## Problem
Please return all the records exactly, with nothing left out.

----- Data to process

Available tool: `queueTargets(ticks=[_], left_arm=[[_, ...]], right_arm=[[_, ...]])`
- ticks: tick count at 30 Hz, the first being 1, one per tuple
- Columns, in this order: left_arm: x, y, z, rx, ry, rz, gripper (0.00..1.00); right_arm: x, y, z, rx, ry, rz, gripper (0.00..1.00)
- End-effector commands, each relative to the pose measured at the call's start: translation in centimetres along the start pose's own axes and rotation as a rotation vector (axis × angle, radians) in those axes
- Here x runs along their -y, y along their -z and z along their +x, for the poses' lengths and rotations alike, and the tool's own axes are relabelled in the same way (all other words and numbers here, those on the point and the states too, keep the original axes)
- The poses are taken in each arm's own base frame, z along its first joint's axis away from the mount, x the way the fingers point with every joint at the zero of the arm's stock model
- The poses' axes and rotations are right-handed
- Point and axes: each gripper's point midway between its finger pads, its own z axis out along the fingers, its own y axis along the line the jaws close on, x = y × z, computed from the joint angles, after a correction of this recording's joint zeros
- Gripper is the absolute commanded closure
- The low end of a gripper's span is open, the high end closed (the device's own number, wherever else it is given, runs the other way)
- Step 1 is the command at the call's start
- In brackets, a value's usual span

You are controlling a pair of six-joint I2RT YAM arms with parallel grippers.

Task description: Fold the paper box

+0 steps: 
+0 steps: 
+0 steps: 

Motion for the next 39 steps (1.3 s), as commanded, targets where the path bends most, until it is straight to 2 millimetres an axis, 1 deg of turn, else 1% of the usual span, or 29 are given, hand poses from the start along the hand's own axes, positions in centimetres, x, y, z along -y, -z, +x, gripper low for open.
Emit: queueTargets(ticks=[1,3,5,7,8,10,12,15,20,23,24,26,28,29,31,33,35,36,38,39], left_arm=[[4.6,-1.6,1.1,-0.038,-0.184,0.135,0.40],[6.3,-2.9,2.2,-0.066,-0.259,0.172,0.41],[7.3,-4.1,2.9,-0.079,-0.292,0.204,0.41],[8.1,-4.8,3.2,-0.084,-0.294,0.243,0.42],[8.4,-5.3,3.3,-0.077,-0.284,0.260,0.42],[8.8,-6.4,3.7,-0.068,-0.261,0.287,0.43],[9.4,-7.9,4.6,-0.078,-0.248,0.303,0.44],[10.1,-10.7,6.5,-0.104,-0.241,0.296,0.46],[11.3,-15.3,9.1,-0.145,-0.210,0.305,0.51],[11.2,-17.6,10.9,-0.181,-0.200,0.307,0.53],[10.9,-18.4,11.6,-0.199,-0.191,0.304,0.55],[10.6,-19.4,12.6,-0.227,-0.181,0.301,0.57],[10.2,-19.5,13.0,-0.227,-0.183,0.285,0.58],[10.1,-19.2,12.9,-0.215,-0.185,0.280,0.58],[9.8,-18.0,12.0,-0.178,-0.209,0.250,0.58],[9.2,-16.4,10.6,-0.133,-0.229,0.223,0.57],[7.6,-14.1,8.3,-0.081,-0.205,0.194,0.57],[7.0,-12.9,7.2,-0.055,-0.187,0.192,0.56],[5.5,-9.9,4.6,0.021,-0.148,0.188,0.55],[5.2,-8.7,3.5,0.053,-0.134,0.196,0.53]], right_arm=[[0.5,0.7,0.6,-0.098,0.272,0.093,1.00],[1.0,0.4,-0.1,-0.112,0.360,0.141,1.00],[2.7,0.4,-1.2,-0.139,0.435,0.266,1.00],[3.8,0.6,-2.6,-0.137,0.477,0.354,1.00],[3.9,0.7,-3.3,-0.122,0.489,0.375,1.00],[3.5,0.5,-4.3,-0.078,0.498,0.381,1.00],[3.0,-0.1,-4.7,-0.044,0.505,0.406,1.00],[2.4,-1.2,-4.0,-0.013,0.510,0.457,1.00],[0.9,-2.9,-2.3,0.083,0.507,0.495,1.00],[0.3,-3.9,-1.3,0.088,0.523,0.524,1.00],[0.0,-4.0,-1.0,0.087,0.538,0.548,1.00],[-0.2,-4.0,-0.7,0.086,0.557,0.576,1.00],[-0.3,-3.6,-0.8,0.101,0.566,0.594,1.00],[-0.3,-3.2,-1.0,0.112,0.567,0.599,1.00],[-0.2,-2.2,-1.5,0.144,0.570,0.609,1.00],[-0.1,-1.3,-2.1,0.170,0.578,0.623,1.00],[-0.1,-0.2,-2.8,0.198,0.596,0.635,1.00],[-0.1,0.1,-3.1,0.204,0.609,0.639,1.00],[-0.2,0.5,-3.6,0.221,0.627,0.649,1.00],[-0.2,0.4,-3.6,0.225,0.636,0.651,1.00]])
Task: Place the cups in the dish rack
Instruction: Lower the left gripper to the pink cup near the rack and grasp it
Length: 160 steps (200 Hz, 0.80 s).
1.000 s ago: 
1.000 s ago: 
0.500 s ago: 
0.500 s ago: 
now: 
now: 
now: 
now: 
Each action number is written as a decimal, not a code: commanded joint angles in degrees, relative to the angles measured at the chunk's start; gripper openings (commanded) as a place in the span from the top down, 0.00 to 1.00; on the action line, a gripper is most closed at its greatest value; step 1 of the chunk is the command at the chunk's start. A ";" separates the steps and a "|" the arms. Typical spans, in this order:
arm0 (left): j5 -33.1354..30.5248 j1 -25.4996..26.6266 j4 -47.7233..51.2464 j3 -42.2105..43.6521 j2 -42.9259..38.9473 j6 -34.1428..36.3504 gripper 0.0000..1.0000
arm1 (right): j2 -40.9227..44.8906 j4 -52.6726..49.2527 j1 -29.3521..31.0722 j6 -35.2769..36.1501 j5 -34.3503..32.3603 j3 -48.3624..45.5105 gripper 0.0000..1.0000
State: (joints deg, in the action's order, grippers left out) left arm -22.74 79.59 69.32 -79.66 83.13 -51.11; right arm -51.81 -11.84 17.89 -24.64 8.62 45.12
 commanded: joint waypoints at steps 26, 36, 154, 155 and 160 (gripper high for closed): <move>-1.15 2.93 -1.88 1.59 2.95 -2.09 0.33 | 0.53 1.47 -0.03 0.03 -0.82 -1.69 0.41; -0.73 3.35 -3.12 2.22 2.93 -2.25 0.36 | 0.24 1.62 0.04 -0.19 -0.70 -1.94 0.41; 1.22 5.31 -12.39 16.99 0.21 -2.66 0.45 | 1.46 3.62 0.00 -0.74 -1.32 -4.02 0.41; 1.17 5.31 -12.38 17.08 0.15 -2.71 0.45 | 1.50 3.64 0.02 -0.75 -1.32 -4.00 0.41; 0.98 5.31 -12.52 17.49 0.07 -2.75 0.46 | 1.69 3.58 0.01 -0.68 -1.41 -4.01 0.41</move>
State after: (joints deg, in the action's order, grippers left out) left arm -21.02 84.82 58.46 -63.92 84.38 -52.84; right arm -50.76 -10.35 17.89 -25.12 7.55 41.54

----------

## Reply to the exercise
Available tool: `queueTargets(ticks=[_], left_arm=[[_, ...]], right_arm=[[_, ...]])`
- ticks: tick count at 30 Hz, the first being 1, one per tuple
- Columns, in this order: left_arm: x, y, z, rx, ry, rz, gripper (0.00..1.00); right_arm: x, y, z, rx, ry, rz, gripper (0.00..1.00)
- End-effector commands, each relative to the pose measured at the call's start: translation in centimetres along the start pose's own axes and rotation as a rotation vector (axis × angle, radians) in those axes
- Here x runs along their -y, y along their -z and z along their +x, for the poses' lengths and rotations alike, and the tool's own axes are relabelled in the same way (all other words and numbers here, those on the point and the states too, keep the original axes)
- The poses are taken in each arm's own base frame, z along its first joint's axis away from the mount, x the way the fingers point with every joint at the zero of the arm's stock model
- The poses' axes and rotations are right-handed
- Point and axes: each gripper's point midway between its finger pads, its own z axis out along the fingers, its own y axis along the line the jaws close on, x = y × z, computed from the joint angles, after a correction of this recording's joint zeros
- Gripper is the absolute commanded closure
- The low end of a gripper's span is open, the high end closed (the device's own number, wherever else it is given, runs the other way)
- Step 1 is the command at the call's start
- In brackets, a value's usual span

You are controlling a pair of six-joint I2RT YAM arms with parallel grippers.

Task description: Fold the paper box

+0 steps: 
+0 steps: 
+0 steps: 

Motion for the next 39 steps (1.3 s), as commanded, targets where the path bends most, until it is straight to 2 millimetres an axis, 1 deg of turn, else 1% of the usual span, or 29 are given, hand poses from the start along the hand's own axes, positions in centimetres, x, y, z along -y, -z, +x, gripper low for open.
Emit: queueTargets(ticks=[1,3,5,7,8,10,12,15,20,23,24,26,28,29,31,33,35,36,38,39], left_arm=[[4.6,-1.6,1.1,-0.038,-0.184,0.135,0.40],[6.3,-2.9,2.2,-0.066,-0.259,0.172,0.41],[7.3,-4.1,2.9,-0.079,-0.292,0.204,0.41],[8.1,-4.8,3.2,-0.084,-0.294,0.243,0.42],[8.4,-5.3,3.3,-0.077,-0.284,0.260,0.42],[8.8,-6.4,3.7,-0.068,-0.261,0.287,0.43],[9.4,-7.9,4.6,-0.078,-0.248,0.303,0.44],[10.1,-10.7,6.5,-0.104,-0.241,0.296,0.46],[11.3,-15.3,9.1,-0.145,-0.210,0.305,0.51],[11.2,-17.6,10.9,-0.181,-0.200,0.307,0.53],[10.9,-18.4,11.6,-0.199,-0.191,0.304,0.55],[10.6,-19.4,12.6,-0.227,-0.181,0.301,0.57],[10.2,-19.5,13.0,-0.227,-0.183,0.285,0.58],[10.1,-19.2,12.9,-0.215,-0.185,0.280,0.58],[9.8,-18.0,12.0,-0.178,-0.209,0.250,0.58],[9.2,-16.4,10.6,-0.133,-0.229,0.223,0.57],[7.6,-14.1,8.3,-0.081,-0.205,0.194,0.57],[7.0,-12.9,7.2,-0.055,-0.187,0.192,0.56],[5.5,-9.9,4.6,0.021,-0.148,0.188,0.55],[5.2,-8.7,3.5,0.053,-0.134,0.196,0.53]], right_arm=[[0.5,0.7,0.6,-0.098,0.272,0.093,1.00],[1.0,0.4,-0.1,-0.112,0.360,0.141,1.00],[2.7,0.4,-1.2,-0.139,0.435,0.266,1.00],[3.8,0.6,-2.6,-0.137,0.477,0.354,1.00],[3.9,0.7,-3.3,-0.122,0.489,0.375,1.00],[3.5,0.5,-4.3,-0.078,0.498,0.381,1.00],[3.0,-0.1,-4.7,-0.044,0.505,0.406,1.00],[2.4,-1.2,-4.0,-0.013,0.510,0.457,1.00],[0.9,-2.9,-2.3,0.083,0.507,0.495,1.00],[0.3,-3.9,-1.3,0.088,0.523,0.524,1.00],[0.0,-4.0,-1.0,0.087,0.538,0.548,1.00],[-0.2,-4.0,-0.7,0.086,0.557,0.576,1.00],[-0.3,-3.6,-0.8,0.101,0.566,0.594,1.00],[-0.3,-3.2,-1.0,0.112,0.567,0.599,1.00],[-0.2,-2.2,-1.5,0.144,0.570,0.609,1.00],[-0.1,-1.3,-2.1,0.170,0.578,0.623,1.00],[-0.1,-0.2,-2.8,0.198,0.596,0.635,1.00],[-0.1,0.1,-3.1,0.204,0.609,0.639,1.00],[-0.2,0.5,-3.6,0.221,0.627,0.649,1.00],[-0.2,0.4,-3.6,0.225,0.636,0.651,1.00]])
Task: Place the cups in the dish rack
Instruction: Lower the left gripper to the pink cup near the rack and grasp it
Length: 160 steps (200 Hz, 0.80 s).
1.000 s ago: 
1.000 s ago: 
0.500 s ago: 
0.500 s ago: 
now: 
now: 
now: 
now: 
Each action number is written as a decimal, not a code: commanded joint angles in degrees, relative to the angles measured at the chunk's start; gripper openings (commanded) as a place in the span from the top down, 0.00 to 1.00; on the action line, a gripper is most closed at its greatest value; step 1 of the chunk is the command at the chunk's start. A ";" separates the steps and a "|" the arms. Typical spans, in this order:
arm0 (left): j5 -33.1354..30.5248 j1 -25.4996..26.6266 j4 -47.7233..51.2464 j3 -42.2105..43.6521 j2 -42.9259..38.9473 j6 -34.1428..36.3504 gripper 0.0000..1.0000
arm1 (right): j2 -40.9227..44.8906 j4 -52.6726..49.2527 j1 -29.3521..31.0722 j6 -35.2769..36.1501 j5 -34.3503..32.3603 j3 -48.3624..45.5105 gripper 0.0000..1.0000
State: (joints deg, in the action's order, grippers left out) left arm -22.74 79.59 69.32 -79.66 83.13 -51.11; right arm -51.81 -11.84 17.89 -24.64 8.62 45.12
 commanded: joint waypoints at steps 26, 36, 154, 155 and 160 (gripper high for closed): <move>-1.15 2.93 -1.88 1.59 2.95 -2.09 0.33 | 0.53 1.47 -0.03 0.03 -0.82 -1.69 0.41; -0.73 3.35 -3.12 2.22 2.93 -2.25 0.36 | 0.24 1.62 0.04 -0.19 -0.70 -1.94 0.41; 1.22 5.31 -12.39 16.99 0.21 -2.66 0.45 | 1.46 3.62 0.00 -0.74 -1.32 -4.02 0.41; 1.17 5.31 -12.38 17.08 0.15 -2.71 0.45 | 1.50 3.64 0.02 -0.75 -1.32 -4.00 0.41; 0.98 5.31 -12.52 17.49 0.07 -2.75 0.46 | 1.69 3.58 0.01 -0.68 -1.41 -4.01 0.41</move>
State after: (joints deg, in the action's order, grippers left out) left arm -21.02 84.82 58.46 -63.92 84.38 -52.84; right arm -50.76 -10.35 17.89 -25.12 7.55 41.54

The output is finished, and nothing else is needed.